Dataset entries
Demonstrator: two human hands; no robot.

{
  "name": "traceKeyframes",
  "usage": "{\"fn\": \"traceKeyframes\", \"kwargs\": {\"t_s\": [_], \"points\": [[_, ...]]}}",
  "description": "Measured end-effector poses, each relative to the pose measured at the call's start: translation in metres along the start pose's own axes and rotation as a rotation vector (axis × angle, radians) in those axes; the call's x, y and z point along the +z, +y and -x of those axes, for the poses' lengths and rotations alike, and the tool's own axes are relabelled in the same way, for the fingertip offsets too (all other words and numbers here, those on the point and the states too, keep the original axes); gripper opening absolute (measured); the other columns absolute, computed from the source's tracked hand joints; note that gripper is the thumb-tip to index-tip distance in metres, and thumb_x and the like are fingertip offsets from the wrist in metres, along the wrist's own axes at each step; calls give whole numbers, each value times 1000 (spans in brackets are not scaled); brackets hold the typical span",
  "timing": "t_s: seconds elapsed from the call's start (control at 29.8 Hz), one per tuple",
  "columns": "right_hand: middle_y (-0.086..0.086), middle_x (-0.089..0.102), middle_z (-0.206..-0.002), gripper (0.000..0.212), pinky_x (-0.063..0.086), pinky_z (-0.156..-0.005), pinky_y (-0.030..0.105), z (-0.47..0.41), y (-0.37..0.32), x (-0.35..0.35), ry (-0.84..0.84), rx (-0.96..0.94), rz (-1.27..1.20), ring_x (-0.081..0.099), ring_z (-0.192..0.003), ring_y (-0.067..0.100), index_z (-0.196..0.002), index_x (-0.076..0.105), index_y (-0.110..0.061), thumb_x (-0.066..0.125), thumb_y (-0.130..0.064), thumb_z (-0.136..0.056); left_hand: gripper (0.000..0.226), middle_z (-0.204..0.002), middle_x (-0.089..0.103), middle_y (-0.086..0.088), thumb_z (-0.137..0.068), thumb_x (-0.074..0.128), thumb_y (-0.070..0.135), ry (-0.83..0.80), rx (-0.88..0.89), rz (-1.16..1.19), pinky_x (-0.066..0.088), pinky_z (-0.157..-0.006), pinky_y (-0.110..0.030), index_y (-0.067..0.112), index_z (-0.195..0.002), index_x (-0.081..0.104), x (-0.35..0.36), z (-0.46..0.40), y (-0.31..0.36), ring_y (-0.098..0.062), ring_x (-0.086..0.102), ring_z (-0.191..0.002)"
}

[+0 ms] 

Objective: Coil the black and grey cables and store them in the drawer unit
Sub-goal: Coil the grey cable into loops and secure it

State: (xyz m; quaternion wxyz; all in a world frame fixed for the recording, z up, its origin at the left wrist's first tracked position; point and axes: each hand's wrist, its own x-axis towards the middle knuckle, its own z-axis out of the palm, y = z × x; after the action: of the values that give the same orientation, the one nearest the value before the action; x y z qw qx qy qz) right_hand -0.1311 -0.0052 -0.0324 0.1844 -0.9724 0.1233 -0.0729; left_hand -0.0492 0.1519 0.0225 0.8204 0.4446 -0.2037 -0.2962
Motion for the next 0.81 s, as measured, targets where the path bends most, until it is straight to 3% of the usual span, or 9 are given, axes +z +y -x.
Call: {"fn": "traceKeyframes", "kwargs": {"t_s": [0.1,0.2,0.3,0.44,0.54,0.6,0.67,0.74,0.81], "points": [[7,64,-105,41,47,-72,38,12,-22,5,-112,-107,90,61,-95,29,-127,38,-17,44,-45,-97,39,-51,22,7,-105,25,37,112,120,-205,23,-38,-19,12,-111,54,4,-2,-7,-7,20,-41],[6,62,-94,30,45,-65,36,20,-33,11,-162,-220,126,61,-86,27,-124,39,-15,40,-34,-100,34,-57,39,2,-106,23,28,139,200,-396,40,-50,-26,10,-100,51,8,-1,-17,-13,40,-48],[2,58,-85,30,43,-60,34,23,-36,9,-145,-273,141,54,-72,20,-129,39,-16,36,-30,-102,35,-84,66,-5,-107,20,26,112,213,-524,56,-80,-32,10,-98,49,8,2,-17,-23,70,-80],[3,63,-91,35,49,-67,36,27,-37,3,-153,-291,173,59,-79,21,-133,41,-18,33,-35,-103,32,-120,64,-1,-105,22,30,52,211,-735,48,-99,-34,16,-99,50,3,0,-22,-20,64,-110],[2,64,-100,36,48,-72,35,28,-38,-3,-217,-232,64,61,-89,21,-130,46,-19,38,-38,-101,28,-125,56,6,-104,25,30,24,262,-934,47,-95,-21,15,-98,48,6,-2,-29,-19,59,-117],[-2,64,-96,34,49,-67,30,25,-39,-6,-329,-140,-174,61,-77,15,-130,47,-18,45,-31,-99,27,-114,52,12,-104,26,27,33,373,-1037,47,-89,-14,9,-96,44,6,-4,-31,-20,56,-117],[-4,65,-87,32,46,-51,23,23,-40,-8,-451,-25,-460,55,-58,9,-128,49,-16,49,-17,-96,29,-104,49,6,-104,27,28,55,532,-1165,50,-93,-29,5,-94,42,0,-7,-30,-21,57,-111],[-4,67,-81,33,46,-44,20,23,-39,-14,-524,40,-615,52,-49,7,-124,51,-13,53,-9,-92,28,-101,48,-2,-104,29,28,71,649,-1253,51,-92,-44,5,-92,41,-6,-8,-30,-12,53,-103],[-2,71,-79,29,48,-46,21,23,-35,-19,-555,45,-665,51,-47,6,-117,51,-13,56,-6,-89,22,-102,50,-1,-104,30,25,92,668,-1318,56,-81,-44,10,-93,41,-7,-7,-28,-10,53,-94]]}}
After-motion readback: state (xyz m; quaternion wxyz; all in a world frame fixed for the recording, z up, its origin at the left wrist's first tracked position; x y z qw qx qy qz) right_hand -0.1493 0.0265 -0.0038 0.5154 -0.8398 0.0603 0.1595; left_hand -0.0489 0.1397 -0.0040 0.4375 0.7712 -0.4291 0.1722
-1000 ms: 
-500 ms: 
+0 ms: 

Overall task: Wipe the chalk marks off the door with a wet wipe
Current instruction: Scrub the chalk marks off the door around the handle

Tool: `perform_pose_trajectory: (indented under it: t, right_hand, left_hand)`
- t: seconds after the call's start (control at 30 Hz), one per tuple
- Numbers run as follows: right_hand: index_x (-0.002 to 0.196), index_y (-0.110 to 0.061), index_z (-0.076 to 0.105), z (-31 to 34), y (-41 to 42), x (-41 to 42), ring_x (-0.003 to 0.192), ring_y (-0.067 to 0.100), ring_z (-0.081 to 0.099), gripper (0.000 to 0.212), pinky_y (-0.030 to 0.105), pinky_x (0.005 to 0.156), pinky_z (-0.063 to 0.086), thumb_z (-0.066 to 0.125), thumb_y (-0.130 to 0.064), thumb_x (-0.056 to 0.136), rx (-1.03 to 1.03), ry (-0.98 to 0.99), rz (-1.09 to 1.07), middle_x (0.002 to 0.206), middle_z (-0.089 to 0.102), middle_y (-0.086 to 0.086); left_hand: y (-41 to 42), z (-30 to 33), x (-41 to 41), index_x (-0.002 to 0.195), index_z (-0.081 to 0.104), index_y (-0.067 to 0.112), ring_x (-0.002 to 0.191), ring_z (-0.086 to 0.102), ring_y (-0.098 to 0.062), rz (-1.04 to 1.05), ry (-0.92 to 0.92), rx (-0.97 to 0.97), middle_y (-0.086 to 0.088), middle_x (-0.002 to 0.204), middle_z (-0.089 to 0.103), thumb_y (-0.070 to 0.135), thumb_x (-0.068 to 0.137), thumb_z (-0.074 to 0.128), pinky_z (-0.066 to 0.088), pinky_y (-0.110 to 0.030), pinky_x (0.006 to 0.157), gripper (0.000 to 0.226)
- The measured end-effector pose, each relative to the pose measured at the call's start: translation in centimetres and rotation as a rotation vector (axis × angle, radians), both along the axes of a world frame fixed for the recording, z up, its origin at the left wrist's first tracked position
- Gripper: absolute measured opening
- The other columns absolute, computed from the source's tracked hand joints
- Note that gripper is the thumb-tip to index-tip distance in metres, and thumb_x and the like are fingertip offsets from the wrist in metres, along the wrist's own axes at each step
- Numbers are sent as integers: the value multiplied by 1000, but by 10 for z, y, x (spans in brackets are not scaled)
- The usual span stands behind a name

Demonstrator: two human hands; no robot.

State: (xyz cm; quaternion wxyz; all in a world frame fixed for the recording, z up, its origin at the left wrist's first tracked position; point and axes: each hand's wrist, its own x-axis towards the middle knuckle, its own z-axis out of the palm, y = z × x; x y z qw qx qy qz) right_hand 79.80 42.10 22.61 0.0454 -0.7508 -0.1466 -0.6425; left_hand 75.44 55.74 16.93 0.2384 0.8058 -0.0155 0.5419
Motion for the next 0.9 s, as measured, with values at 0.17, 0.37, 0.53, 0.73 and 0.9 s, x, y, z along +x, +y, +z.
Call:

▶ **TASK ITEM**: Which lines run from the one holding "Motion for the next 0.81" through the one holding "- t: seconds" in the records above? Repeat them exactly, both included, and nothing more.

▶ **PROBLEM SOLUTION**:
Motion for the next 0.81 s, as measured, targets where the path bends most, until it is straight to 3% of the usual span, or 9 are given, axes +z +y -x.
Call: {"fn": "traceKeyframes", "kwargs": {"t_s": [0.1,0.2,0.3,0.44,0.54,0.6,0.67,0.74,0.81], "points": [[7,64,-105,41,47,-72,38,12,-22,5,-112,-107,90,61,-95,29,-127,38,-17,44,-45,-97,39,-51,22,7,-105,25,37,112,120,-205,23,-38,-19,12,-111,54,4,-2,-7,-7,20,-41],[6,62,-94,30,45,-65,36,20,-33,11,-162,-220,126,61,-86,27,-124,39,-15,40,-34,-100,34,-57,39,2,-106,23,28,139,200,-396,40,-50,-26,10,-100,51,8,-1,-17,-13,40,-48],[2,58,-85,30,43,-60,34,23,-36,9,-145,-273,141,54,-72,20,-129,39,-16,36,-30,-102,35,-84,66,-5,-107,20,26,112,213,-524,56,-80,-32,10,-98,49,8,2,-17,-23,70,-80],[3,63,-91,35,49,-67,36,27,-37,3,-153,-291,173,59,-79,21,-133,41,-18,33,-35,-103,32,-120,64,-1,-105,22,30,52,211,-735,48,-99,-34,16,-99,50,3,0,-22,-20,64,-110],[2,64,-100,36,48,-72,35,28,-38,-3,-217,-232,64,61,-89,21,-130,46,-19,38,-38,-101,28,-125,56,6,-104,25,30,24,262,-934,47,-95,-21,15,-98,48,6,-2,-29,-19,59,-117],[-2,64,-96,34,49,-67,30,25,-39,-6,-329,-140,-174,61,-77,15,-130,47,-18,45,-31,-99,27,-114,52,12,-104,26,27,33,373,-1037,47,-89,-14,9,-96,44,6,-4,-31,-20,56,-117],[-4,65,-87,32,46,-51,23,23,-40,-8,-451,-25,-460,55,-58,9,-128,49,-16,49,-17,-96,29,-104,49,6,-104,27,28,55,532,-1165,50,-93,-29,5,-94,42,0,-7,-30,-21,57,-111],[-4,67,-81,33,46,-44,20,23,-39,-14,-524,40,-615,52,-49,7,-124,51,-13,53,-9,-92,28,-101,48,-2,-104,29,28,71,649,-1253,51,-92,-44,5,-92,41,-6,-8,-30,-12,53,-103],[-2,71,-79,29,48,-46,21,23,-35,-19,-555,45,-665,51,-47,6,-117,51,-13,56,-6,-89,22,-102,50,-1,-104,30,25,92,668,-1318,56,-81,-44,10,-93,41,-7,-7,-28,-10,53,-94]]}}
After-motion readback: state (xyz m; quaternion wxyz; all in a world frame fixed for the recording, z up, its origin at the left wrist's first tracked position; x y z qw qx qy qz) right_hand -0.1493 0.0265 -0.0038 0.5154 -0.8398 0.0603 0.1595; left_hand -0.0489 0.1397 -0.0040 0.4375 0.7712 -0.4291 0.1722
-1000 ms: 
-500 ms: 
+0 ms: 

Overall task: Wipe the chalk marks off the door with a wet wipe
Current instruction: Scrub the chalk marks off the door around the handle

Tool: `perform_pose_trajectory: (indented under it: t, right_hand, left_hand)`
- t: seconds after the call's start (control at 30 Hz), one per tuple

The output requires no further additions.